Brad Front makes the point that carousels introduce a level of complexity to an interface and can burden the user with having to learn its controls, conventions, and behaviors. But he adds if you have to use them, make sure that all of the slides are consistent rather than using the slider as a catch all compartment.
My favorite post is Brian Krogsgard’s, Sliders ( almost always) Suck. He mentioned a couple of other horrible slider problems to add to this research.
Brian said that clients have heard that you should put everything above the fold, so they think a slider is a good way to do that and want you to put everything in the slider. However, having everything above the fold is not necessary any more because people do scroll. They really do. So you do not have to try to get everything in up top.
Brian also reminded me of some of the weird slide transition options that, thankfully, I don’t see very often- for example the tumbling chopped up block rotation effect. Who would ever think that was a good idea? Brian suggests, and I agree, that using simple fades or slides is much preferable to any weird thing. Use simple fades as transitions from one slide to the next. Never use one of those weird chopped up tumbling boxes, slide change options.
If you want someone to take an action, have one call to action rather than different calls to action on each slide.
You have to use your words. Don’t ever have only a slider or an image on your homepage. People and Google need words to make sense of your site.
Sliders are best used when looking at the slides is a goal in itself. So having a portfolio or gallery is a good use of a slider. Sliders can also be used to get across three consistent messages but have the call to action be the same thing thus you are using it more like a gallery.
1. They slow the site down.
2. They are hard to make responsive or to be effective on small screens.
3. The majority of the click throughs happen on the first slide and the other slides go way down from there.
4. They end up being a catch-all place to cover all bases and then the real message gets watered down.

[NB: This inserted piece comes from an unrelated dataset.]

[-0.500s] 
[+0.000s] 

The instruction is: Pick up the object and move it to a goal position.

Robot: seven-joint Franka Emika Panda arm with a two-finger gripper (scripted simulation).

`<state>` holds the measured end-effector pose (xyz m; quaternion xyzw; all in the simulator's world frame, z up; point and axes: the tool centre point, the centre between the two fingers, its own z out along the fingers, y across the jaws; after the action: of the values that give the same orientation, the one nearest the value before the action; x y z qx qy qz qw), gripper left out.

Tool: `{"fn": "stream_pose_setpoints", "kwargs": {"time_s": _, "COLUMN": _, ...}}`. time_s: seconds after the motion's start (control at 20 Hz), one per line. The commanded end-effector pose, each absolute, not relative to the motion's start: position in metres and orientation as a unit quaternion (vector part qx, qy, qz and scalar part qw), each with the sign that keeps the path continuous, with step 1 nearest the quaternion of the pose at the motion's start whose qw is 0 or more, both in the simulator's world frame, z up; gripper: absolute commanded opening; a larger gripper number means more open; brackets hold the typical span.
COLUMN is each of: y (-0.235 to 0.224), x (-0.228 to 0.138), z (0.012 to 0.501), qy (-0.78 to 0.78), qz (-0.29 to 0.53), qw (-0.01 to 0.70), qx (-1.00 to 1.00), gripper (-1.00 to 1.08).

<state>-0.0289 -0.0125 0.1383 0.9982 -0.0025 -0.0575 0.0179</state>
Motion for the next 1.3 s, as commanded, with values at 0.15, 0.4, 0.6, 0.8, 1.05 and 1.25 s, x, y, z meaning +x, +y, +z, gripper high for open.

5. There is something called banner blindness where people don’t look at things that look like ads.
6. Clients get mired down in sliders and ask for weird things that are not in their best interest.
For you site developers out there, Chris Lima did a comparison test of the performance and ease of use of six sliders. There was a big difference in load time for these sliders. Soliloquy and SliderPro were the fastest and Revolution Slider was the slowest at 4.95 seconds to load. Yikes! That is a real problem.
After getting all of this data I called one of my clients and told her what I had found out in my research. I also told her that only one of the 24 versions of the slides that we had been working on was working for me. I told her the one I really liked was the first one we did. I hated to tell her that we had wasted all of that time, but I was really relieved when she said she felt the same way. We were struggling to make something work when we had perfection from the start. Telling the truth in these situations is hard but when it is true it is just true.
Lose the sliders, unless you have a really good reason to have one.